Руки Като, обагренные кровью Марка. Это тоже предстояло обдумать. Образ Като плохо сочетался с тюрьмой. Интересно, ее посадят там или здесь?

Настя слезла с колен и потянулась за сигаретой. Последует мысль. Никотин усугублял ее умственную деятельность.

– Я, наверное, туда проедусь, – затянувшись, сказала она.

Богатые, они вообще великодушные. Чистые и приятные. «Проедусь в Эмираты». Как на метро до «Сокольников». Андрей удовлетворенно оценил сладость дорогих вещей.

– Я должна им помочь. Да, Андрей, – Настя почему-то не смотрела на него.

– Ты обижаешься? – спросил Андрей.

– Нет, только плохо это все. Тебе все равно, что будет, – она вздохнула.

– С ними – да, – спокойно констатировал Андрей. – С ними – с женой и Марком.

– Плохо, – вздохнула Настя. Слово, подобранное за Марком.

Андрей разозлился:

– Плохо, когда люди умирают. Плохо, когда молодые. Плохо, когда хорошие. Плохо, когда не можешь им помочь. А Марк уже мертвый. Сытый мертвый зомби. Ты же сама говорила, что он просится.

– Нарывается, – поправила Настя.

– Так что же плохо?! Пусть останется там. Это соответствует желаниям всех.

– А если он и вправду станет террористом?

– Настя, – закричал Андрей, – что ты мелешь? Каким террористом? Что ты ему скажешь, когда приедешь? – вдруг спросил он спокойно.

– Чтобы он не возвращался. Что его ищут. Что мы женимся. – Настя закурила еще одну сигарету.

– Хорошо. – Андрей улыбнулся.

Из поля зрения выпали ждущие родственники.
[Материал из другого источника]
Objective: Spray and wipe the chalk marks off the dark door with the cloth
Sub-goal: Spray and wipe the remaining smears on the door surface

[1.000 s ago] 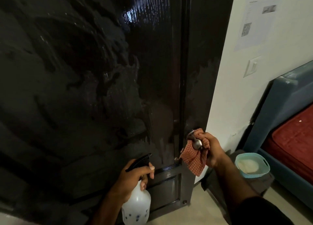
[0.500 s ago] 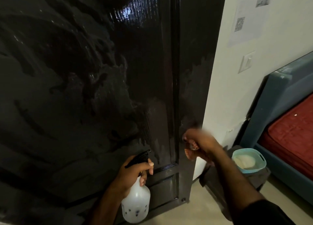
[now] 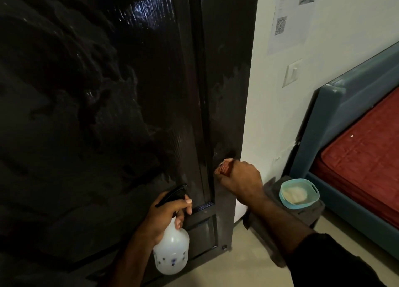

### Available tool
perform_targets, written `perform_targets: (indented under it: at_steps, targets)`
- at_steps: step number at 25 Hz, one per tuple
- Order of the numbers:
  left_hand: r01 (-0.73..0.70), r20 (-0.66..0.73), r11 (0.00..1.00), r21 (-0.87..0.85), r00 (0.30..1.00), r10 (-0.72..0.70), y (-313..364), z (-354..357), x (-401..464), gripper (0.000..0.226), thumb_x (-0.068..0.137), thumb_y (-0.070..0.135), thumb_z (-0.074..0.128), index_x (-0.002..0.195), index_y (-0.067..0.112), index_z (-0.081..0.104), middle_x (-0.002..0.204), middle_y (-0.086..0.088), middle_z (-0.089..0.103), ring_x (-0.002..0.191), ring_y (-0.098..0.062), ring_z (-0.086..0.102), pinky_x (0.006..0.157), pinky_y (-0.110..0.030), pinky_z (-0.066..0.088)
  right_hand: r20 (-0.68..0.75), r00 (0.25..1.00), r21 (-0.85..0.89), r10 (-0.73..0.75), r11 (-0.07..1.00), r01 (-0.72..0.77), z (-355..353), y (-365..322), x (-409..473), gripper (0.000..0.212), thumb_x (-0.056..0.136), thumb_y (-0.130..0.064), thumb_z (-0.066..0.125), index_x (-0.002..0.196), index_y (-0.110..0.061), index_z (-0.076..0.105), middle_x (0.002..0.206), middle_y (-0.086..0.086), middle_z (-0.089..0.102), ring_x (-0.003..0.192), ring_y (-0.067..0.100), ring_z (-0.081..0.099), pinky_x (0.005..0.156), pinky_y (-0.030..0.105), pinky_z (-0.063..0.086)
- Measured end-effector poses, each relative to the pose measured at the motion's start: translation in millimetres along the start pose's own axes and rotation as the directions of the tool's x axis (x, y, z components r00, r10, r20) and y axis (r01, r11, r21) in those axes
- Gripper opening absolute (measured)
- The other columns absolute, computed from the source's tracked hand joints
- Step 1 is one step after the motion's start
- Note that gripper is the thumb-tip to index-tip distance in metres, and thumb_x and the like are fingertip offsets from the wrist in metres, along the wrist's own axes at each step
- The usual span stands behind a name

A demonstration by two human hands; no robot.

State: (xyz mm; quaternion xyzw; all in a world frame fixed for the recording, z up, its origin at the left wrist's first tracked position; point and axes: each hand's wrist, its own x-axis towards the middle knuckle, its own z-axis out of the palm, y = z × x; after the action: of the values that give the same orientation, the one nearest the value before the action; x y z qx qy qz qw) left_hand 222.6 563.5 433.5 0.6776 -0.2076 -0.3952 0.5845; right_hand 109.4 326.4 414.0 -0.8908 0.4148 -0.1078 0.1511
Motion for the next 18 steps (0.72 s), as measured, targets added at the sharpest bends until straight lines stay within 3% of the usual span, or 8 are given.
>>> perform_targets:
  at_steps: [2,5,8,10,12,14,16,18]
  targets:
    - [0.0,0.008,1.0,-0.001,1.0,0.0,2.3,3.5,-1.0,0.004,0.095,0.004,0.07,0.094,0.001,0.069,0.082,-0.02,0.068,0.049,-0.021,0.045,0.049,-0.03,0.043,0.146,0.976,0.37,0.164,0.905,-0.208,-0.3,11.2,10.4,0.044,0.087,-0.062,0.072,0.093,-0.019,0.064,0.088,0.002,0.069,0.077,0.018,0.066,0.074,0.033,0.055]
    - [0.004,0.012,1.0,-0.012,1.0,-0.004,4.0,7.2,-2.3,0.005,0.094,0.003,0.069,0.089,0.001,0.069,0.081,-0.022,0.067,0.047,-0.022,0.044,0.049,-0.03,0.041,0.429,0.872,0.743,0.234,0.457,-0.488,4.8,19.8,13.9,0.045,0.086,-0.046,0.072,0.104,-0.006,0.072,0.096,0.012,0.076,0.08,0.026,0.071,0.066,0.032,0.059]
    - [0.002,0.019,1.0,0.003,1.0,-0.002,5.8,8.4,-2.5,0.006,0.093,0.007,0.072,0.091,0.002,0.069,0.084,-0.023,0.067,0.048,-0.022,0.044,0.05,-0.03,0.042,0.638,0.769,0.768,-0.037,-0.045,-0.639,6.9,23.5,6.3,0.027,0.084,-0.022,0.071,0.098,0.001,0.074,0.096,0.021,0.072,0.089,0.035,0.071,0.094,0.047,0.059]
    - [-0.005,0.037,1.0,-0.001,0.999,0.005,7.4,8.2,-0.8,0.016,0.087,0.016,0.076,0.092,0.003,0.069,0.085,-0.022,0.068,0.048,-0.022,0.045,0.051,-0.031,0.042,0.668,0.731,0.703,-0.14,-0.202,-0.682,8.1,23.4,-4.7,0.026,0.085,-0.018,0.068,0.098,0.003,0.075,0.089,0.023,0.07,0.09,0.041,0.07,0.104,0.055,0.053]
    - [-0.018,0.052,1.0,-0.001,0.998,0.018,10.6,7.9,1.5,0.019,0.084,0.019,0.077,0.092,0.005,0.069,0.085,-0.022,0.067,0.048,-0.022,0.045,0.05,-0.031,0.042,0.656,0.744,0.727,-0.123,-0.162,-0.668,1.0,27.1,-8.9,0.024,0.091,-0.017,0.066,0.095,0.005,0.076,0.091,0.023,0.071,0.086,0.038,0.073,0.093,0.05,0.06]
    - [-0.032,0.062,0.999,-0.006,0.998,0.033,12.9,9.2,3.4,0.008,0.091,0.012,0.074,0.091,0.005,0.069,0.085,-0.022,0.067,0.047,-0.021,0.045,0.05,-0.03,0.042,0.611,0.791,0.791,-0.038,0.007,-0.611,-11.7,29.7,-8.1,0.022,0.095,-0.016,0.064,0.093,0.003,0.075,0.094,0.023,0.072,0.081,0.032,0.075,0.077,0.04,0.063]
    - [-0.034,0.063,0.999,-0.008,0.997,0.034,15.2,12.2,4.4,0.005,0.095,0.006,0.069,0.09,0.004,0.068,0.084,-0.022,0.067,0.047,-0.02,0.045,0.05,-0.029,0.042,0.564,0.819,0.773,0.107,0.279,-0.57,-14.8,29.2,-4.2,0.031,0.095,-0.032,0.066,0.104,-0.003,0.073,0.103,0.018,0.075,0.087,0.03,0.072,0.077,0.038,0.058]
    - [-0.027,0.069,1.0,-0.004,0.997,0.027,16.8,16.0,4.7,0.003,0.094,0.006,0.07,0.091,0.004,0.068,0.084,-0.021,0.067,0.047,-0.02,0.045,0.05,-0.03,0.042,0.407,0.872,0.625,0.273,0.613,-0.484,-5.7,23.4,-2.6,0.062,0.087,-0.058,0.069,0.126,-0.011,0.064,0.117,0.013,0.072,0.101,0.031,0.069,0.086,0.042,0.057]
Никого не надо травить. Пусть возвращается. В крайнем случае – не жили богато, нечего и начинать. Чего так разволновался? Откуда кровожадность? Просто разведутся с Настей. Убивать-то зачем? Господи! Дожился. Руки противно тряслись. Като. Так просто пришло понимание – Като. Руки в Марковой крови. Это невозможно. Нет. Нельзя.
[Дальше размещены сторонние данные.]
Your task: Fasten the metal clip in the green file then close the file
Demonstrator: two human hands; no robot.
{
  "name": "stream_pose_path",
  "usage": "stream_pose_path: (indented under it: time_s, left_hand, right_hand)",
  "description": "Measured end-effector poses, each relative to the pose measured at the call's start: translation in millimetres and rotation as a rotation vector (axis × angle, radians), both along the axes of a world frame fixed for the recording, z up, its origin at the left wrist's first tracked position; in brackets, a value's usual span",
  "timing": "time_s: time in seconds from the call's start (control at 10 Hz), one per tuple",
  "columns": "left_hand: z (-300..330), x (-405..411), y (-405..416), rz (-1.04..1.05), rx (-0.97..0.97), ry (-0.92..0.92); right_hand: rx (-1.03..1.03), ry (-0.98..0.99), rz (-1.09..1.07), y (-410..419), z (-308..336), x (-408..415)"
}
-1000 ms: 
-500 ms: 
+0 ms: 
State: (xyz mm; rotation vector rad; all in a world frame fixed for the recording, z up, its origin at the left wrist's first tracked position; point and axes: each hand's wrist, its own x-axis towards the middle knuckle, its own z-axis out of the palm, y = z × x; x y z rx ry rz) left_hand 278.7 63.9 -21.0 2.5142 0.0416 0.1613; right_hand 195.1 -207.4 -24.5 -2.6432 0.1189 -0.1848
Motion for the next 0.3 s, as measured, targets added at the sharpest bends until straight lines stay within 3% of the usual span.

– Езжай, Настя. Ты права. Скажи ему что хочешь. Пусть сидит там. Скажи, что он продан. Что каждому из нас продан, ты слышишь меня, Настя?
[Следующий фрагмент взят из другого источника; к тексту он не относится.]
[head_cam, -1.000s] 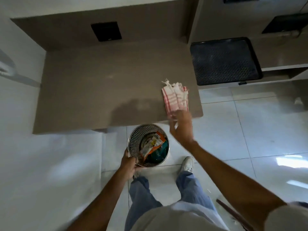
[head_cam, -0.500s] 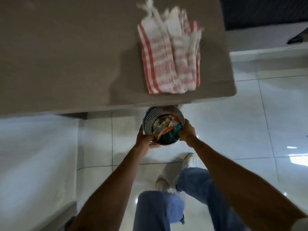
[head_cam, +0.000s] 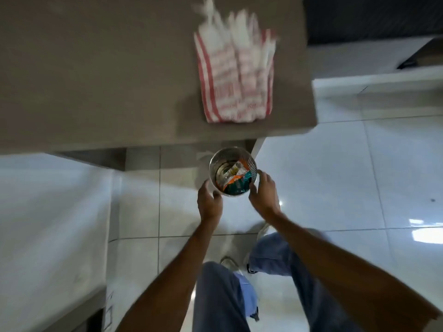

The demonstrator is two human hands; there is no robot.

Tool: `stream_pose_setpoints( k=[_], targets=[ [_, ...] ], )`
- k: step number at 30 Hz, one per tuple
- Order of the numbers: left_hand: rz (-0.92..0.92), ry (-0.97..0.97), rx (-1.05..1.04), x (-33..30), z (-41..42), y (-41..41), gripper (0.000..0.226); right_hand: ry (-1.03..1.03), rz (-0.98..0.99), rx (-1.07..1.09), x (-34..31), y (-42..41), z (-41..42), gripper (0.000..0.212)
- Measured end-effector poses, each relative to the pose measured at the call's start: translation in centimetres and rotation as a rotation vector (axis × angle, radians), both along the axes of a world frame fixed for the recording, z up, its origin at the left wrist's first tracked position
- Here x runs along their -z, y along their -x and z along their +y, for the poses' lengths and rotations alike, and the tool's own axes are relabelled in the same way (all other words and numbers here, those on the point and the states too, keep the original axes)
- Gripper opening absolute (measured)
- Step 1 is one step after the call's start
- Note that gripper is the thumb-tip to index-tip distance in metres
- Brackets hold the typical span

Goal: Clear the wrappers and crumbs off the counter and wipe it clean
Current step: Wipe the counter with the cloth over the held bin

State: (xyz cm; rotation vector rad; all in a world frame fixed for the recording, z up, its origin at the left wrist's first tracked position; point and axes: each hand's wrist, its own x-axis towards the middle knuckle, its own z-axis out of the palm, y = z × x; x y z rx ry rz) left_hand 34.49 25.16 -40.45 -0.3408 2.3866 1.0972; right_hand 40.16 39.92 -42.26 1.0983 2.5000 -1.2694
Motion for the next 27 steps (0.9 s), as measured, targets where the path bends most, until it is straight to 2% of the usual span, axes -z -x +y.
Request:
stream_pose_setpoints(
  k=[3,5,6,8,10,12,13,16,20,24,26,27],
  targets=[
    [0.49,0.011,0.074,-13.1,-0.9,-4.2,0.042,-0.332,0.46,-0.201,-12.7,-3.9,-2.3,0.041],
    [0.721,-0.041,0.07,-20.3,-0.8,-4.5,0.035,-0.412,0.715,-0.161,-19.7,-3.8,-2.9,0.032],
    [0.78,-0.092,0.074,-23.7,-0.4,-3.4,0.034,-0.416,0.768,-0.106,-22.9,-2.6,-2.4,0.03],
    [0.733,-0.169,0.122,-29.1,1.4,0.3,0.039,-0.389,0.713,0.022,-28.1,1.2,-0.6,0.029],
    [0.562,-0.171,0.183,-31.8,4.2,4.9,0.043,-0.245,0.49,0.107,-31.2,6.0,1.6,0.03],
    [0.371,-0.125,0.224,-32.9,7.0,9.3,0.043,-0.115,0.219,0.063,-32.7,10.1,3.3,0.041],
    [0.265,-0.105,0.219,-32.8,8.3,11.1,0.046,-0.127,0.126,-0.002,-32.9,11.6,3.9,0.046],
    [0.061,-0.105,0.153,-32.2,11.5,13.5,0.055,-0.145,0.075,-0.008,-33.3,13.8,6.2,0.047],
    [0.105,-0.227,0.266,-32.6,18.5,15.7,0.058,-0.172,0.111,0.118,-33.1,16.2,14.0,0.049],
    [0.179,-0.232,0.37,-33.2,28.8,20.7,0.044,-0.163,0.175,0.239,-32.1,21.0,23.4,0.038],
    [0.191,-0.161,0.404,-32.5,32.7,23.5,0.046,-0.128,0.178,0.255,-31.4,23.9,26.9,0.031],
    [0.205,-0.059,0.448,-31.9,34.4,24.9,0.048,-0.121,0.18,0.255,-30.6,25.4,28.5,0.028]
  ],
)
Андрея колотило. Еще немного – и начнут стучать зубы. Доигрались в идиотов. Срочно звонить Като. Еще этого не хватало. Степень отчаяния, помноженная на деньги. Мама родная, как говорила жена, что делать-то? Не балуйся, Като. Нельзя.

Андрей нервно крутил диск.

– Да, – раздался наконец ее голос.

– Не смей этого делать. Не смей!

– Ладно, – было понятно, что Като улыбается. – Привет Юшковой. Спокойной ночи. – Она повесила трубку.

Андрей беспомощно оглянулся. Настя начала торопливо расстегивать халат. Миллиард пуговиц взорвался в голове у Андрея. Он грубо повалил ее на диван. Он хватал губами воздух и глухо рычал. Он трахал этого сраного Марка, чокнутого Игоря, дуру Катю. Но больше всех Марка. Пусть он сдохнет совсем. Горький привкус Катоиных губ перемешивался с привкусом крови. Пусть сдохнет. Дожили. Доигрались. Господа, а кому полстакана аминазинчику? Занавес.

– Извини меня, Настя. Наверное, тебе стоит поехать, – Андрей погладил ее по коленке.

– Все нормально, – сказала она, – я же теперь твоя девочка.